» **WHAT THE TASK REQUIRES**
From the line with "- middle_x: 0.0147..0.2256" through the line with "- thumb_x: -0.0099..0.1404", inclusive, return each line of the data below exactly and leave the rest out.

» **DATA EXCERPT**
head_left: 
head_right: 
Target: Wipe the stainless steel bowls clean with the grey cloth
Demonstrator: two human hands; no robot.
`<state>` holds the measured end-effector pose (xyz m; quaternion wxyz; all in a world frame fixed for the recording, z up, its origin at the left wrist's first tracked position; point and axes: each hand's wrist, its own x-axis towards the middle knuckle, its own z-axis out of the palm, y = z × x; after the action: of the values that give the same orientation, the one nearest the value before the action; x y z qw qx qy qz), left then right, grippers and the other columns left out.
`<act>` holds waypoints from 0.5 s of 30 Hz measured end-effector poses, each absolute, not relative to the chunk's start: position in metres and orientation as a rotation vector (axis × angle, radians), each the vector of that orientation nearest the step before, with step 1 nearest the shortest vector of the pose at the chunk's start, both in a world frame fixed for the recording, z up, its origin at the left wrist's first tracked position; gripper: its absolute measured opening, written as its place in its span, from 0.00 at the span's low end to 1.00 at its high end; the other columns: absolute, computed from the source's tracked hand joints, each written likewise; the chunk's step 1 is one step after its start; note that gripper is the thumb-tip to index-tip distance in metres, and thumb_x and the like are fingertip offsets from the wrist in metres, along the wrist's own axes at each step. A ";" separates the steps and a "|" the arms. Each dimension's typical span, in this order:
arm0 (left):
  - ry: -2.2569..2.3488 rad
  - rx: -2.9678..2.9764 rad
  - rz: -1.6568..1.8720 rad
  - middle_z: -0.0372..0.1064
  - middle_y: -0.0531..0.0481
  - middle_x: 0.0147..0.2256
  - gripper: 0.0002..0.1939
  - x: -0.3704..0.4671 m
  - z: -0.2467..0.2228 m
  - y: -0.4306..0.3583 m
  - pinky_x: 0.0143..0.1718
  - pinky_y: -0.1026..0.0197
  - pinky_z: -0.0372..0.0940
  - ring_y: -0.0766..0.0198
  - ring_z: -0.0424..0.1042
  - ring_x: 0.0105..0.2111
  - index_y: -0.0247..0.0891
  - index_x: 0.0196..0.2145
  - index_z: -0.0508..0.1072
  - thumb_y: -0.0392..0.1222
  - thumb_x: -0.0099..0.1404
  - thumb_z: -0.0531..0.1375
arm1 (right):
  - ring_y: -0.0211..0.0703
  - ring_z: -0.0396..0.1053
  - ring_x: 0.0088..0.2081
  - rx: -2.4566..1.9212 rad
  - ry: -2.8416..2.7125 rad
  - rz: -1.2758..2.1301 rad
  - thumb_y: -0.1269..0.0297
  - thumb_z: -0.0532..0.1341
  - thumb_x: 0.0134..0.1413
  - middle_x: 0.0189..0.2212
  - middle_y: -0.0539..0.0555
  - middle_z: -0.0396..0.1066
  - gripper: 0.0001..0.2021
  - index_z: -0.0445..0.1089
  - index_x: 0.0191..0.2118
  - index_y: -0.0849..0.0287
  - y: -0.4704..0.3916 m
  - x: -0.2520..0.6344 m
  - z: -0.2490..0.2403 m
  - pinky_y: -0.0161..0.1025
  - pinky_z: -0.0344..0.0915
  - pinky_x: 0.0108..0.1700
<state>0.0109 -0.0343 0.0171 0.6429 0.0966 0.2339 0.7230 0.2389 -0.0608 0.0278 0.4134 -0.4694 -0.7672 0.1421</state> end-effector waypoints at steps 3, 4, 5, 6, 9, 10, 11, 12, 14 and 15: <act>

» **RESULT**
  - middle_x: 0.0147..0.2256
  - gripper: 0.0002..0.1939
  - x: -0.3704..0.4671 m
  - z: -0.2467..0.2228 m
  - y: -0.4306..0.3583 m
  - pinky_x: 0.0143..0.1718
  - pinky_y: -0.1026..0.0197
  - pinky_z: -0.0372..0.0940
  - ring_y: -0.0766..0.0198
  - ring_z: -0.0424..0.1042
  - ring_x: 0.0105..0.2111
  - index_y: -0.0247..0.0891
  - index_x: 0.0196..0.2145
  - index_z: -0.0508..0.1072
  - thumb_y: -0.0392..0.1222
  - thumb_x: -0.0099..0.1404

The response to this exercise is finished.